==== Data below

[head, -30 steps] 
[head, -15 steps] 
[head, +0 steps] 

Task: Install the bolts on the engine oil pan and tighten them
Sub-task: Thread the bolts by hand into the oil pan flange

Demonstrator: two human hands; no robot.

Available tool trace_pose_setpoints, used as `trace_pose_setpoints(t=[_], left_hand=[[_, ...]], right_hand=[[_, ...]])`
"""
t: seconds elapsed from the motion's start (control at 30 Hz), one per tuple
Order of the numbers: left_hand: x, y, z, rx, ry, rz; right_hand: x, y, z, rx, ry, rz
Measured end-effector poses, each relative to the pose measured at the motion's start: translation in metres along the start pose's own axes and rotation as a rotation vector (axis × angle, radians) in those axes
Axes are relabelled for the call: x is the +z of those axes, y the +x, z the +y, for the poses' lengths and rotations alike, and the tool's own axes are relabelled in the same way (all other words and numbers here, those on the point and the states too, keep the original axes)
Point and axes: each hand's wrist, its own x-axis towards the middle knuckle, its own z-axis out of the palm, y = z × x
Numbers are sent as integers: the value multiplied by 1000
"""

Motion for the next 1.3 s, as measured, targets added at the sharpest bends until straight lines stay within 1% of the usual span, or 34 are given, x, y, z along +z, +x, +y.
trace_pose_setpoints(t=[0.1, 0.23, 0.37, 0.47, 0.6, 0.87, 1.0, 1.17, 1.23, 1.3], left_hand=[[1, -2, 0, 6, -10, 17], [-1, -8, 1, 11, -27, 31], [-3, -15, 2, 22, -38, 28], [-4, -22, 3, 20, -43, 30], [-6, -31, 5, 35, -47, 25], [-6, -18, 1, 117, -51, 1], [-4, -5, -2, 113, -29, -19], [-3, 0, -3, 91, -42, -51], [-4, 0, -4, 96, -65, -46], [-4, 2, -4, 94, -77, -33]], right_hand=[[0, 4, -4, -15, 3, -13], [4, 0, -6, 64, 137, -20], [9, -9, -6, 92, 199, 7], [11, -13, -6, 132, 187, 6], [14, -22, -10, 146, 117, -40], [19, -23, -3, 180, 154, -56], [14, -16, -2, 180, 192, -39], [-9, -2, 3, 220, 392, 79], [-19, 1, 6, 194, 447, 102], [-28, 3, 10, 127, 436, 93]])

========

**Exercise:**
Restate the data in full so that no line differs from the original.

**Exercise answer:**
[head, -30 steps] 
[head, -15 steps] 
[head, +0 steps] 

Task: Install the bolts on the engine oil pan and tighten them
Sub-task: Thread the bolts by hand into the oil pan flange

Demonstrator: two human hands; no robot.

Available tool trace_pose_setpoints, used as `trace_pose_setpoints(t=[_], left_hand=[[_, ...]], right_hand=[[_, ...]])`
"""
t: seconds elapsed from the motion's start (control at 30 Hz), one per tuple
Order of the numbers: left_hand: x, y, z, rx, ry, rz; right_hand: x, y, z, rx, ry, rz
Measured end-effector poses, each relative to the pose measured at the motion's start: translation in metres along the start pose's own axes and rotation as a rotation vector (axis × angle, radians) in those axes
Axes are relabelled for the call: x is the +z of those axes, y the +x, z the +y, for the poses' lengths and rotations alike, and the tool's own axes are relabelled in the same way (all other words and numbers here, those on the point and the states too, keep the original axes)
Point and axes: each hand's wrist, its own x-axis towards the middle knuckle, its own z-axis out of the palm, y = z × x
Numbers are sent as integers: the value multiplied by 1000
"""

Motion for the next 1.3 s, as measured, targets added at the sharpest bends until straight lines stay within 1% of the usual span, or 34 are given, x, y, z along +z, +x, +y.
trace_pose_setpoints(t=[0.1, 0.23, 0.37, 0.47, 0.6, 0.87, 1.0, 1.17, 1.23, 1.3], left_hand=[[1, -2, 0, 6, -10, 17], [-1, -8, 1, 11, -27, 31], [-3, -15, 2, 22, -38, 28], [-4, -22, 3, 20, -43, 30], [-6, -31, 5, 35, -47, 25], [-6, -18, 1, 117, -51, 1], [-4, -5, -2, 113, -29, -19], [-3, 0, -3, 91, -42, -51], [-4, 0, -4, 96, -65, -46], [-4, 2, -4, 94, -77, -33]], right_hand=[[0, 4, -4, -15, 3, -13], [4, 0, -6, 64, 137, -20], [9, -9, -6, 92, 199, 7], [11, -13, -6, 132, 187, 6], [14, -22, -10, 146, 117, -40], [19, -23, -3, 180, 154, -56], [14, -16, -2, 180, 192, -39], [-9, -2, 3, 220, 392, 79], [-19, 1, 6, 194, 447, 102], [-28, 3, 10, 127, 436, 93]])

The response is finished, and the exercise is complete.